When using `web_crawl` to explore websites and build local datasets or context packages, choose the most appropriate link discovery strategy:
- **`bfs` (Default)**: Breadth-first search. Explores sibling pages at the current depth before diving deeper. Ideal for comprehensive site mapping.
- **`dfs`**: Depth-first search. Follows links as deep as possible before backtracking. Best for traversing deep hierarchical structures, books, documentation sub-trees, or nested forum threads.
- **`best-first`**: Prioritizes pages with the highest structural/index value. The frontier uses a custom structural scoring algorithm (`depth × 10 + URL pattern bonus`) that prioritizes index/hub and section pages over deep leaf-node content.

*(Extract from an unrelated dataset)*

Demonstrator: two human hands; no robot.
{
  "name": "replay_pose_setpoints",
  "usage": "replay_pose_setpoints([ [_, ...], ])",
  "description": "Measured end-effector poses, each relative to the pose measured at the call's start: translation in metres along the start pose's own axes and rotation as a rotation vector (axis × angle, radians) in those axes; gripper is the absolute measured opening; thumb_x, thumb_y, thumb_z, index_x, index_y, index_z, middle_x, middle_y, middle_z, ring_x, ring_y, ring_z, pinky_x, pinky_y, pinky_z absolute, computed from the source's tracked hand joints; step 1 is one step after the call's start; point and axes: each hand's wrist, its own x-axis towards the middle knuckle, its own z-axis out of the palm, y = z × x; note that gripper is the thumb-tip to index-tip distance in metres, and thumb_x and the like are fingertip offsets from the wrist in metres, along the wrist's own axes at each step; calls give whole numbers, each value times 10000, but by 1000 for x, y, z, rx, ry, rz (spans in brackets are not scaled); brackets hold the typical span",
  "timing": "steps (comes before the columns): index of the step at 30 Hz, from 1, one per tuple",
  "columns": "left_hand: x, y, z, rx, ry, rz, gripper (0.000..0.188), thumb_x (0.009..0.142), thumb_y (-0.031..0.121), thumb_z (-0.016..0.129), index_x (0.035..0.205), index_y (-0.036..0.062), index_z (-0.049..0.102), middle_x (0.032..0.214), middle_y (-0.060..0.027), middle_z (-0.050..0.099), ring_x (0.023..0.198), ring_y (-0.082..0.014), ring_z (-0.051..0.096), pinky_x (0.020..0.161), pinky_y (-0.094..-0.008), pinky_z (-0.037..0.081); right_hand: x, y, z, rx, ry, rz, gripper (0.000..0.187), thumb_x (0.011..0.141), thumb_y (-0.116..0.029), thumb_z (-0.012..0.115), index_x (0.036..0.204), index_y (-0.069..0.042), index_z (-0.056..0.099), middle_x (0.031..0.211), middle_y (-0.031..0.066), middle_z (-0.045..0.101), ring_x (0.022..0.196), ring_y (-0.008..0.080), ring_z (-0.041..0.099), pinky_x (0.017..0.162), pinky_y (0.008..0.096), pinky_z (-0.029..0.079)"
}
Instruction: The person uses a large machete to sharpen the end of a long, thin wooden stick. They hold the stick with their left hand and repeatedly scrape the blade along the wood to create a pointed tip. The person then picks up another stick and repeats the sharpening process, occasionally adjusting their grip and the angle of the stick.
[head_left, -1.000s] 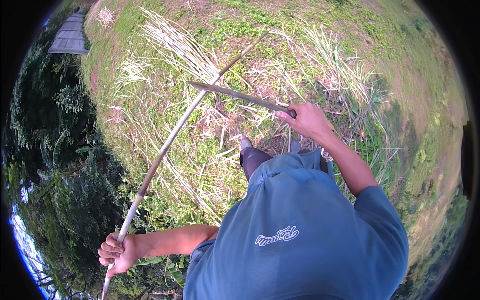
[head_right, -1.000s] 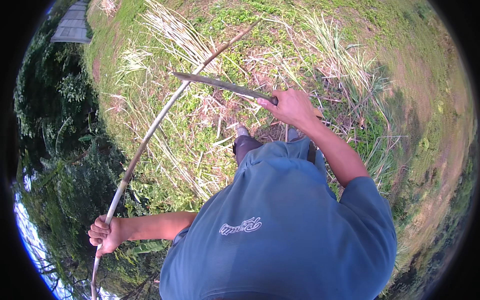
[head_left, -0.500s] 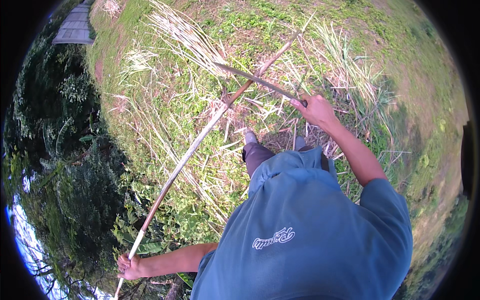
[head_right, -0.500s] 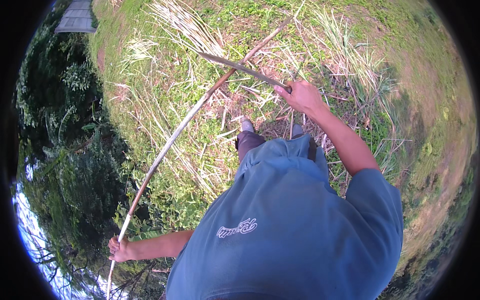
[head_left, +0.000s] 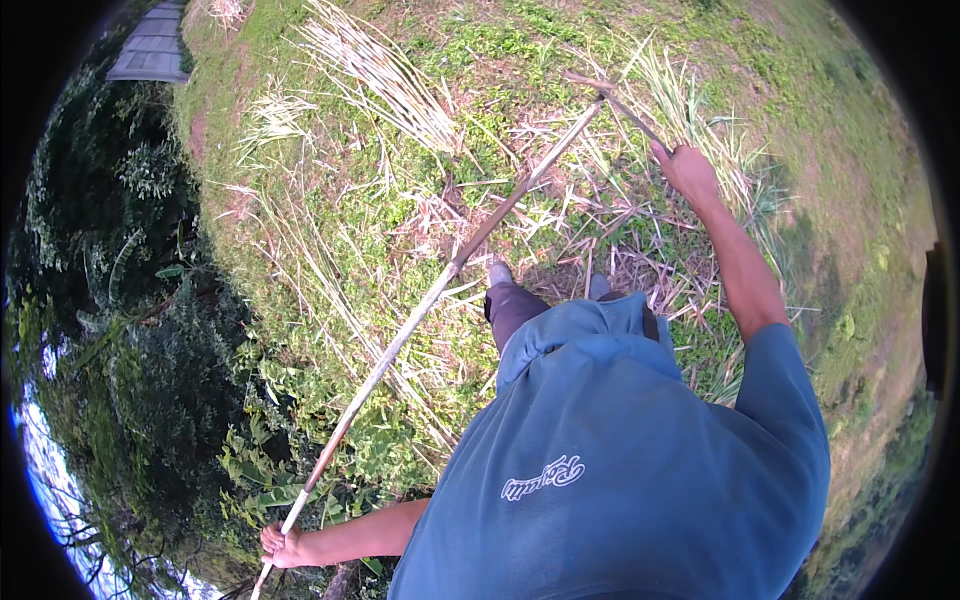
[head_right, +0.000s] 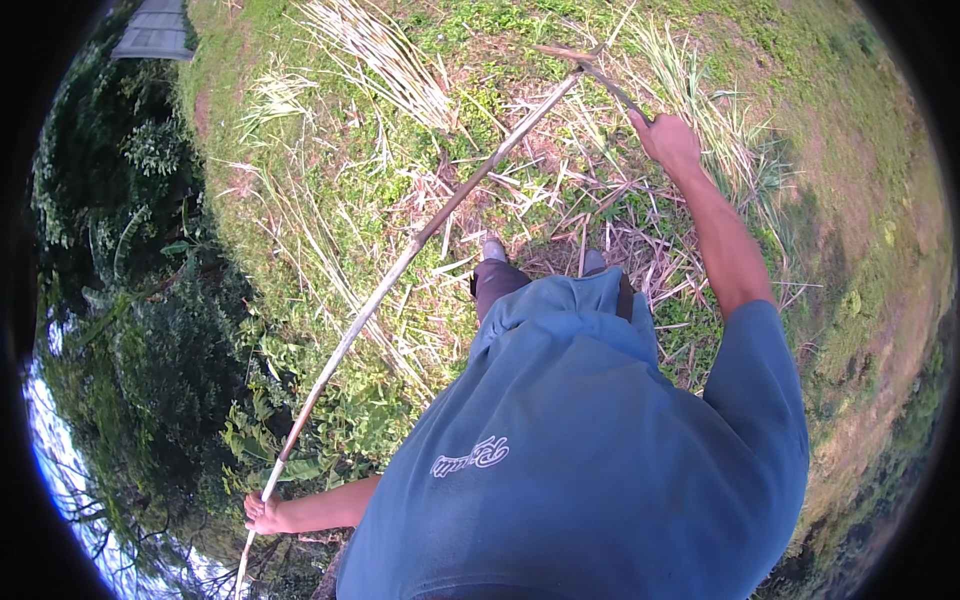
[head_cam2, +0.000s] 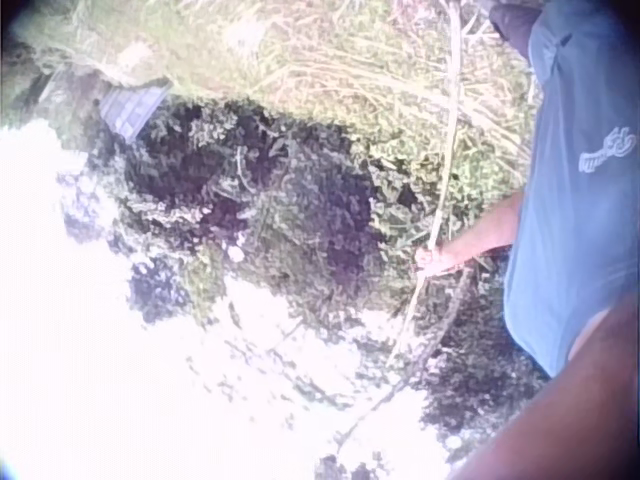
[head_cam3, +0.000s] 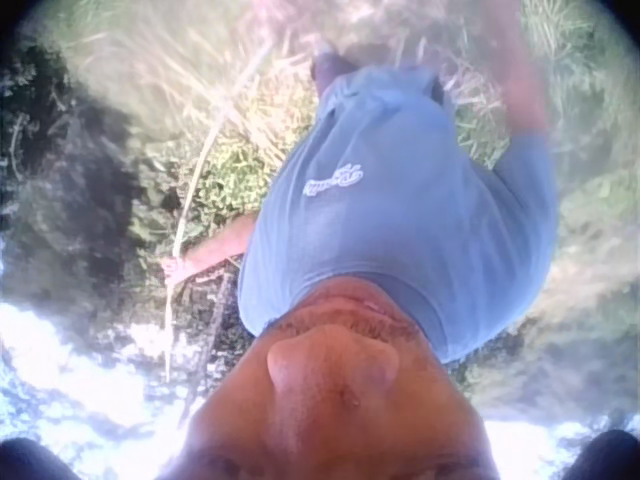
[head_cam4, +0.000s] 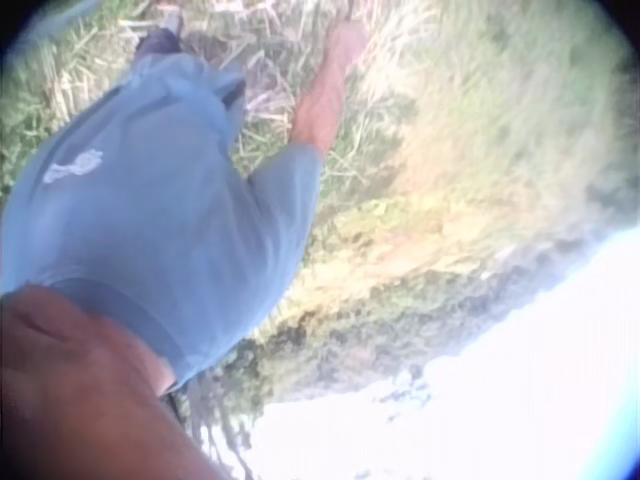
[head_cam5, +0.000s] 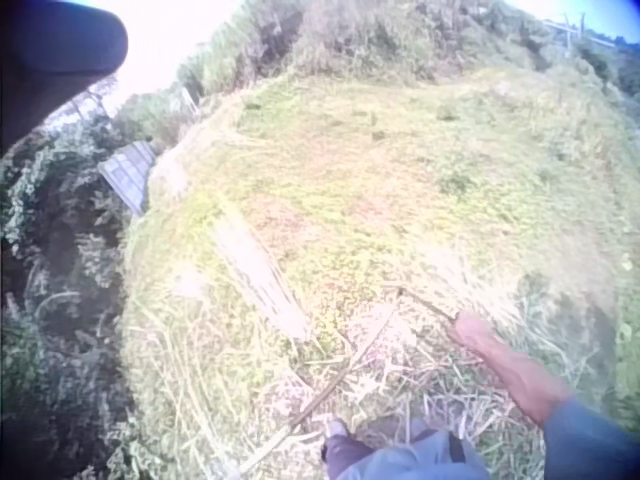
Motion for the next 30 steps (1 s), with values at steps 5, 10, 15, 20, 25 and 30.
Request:
replay_pose_setpoints([
  [5, -2, 23, -42, 94, 163, -37, 570, 1001, 520, 302, 552, 173, 246, 484, 22, 215, 372, -98, 152, 324, -254, 150, 1, 20, 5, 167, 93, -9, 775, 882, -725, 382, 859, -11, 683, 777, 237, 662, 750, 388, 651, 704, 483, 492],
  [10, 11, -6, -55, 305, 423, -15, 451, 949, 253, 406, 552, 198, 201, 483, 62, 148, 382, -80, 140, 356, -261, 150, -85, -36, 36, 446, 142, -282, 752, 873, -739, 408, 858, -33, 666, 536, 152, 571, 529, 375, 598, 532, 480, 443],
  [15, 6, -41, -76, 327, 495, -60, 406, 944, 264, 426, 588, 190, 245, 511, 59, 194, 413, -83, 183, 377, -265, 174, -154, -86, 33, 393, 97, -621, 635, 876, -688, 473, 811, -71, 612, 502, 112, 545, 505, 332, 607, 491, 470, 464],
  [20, 7, -65, -95, 306, 527, -103, 362, 938, 276, 446, 625, 183, 290, 540, 57, 240, 444, -86, 227, 399, -270, 199, -140, -84, 21, 303, 250, -641, 585, 886, -640, 502, 804, -68, 595, 573, 142, 581, 556, 345, 616, 533, 478, 475],
  [25, -9, -74, -141, 276, 555, -122, 322, 933, 287, 466, 661, 175, 334, 568, 54, 285, 475, -89, 270, 420, -274, 223, -86, -67, -17, 201, 173, -261, 598, 876, -677, 482, 827, -94, 601, 571, 121, 589, 576, 341, 630, 571, 491, 485],
  [30, -23, -70, -172, 198, 588, -105, 285, 927, 298, 485, 697, 168, 379, 597, 52, 331, 506, -92, 313, 441, -279, 247, -78, -66, -34, 82, 316, -469, 589, 879, -677, 472, 828, -103, 596, 590, 118, 606, 609, 339, 643, 593, 487, 496],
])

The active crawl strategy is displayed directly in the TUI progress status line.

## Proxy configuration

- **Single proxy**: `proxy="http://proxy:8080"` uses the same explicit proxy for every page.
- **Per-page rotation**: `proxy=["a", "b", "c"]` resolves before each page scrape, producing `a, b, c, a, b` over five pages.
- **Env auto-config**: when `proxy` is omitted, each page can use `HTTPS_PROXY`/`HTTP_PROXY`/`ALL_PROXY` based on target scheme; `NO_PROXY` bypasses env-derived proxies.
- **Static-mode schemes**: `fast` and `readable` support `http://`, `https://`, `socks5://`, `socks://`, and `socks4://` proxy URLs.
- **Local DNS for SOCKS**: SOCKS target hostnames are resolved locally before CONNECT for SSRF validation. `socks5h://` and `socks4a://` are rejected.
- **Fingerprint caveat**: prefer HTTP(S) proxies in `mode=fingerprint`; SOCKS hostname targets fail closed.

## Rules

- Prefer `web_extract action=github_repo` for GitHub repos — don't crawl github.com.
- Each crawl is stored under `~/.pi/crawl/:crawlId/` for status/resume.
- Use `compile=true` for downstream agent context packaging.
- Use `extract=api-surface` for documentation sites to build a module index.
- `strategy=best-first` prioritizes pages with the highest structural/index value using a custom structural scoring algorithm.
- `strategy=dfs` goes deep before wide (LIFO/stack frontier); useful for nested documentation trees.
- `proxy` can be a single URL (`"http://proxy:8080"`) for the whole crawl or an array for per-page round-robin rotation.
- Crawl progress text now shows the active strategy (BFS, DFS, best-first).

## When to switch tools

- **Site is behind a login**? → authenticate with [`web_browser`](web_browser.md), then `web_crawl mode=browser` with the **same `sessionId`** to crawl the gated pages (shared browser context).
- **Just want a URL inventory**, not page bodies? → [`web_map`](web_map.md). **A single page?** → [`web_scrape`](web_scrape.md).
- **Structured fields per page**? → [`web_extract`](web_extract.md), or `web_crawl extract=api-surface` for a docs module index.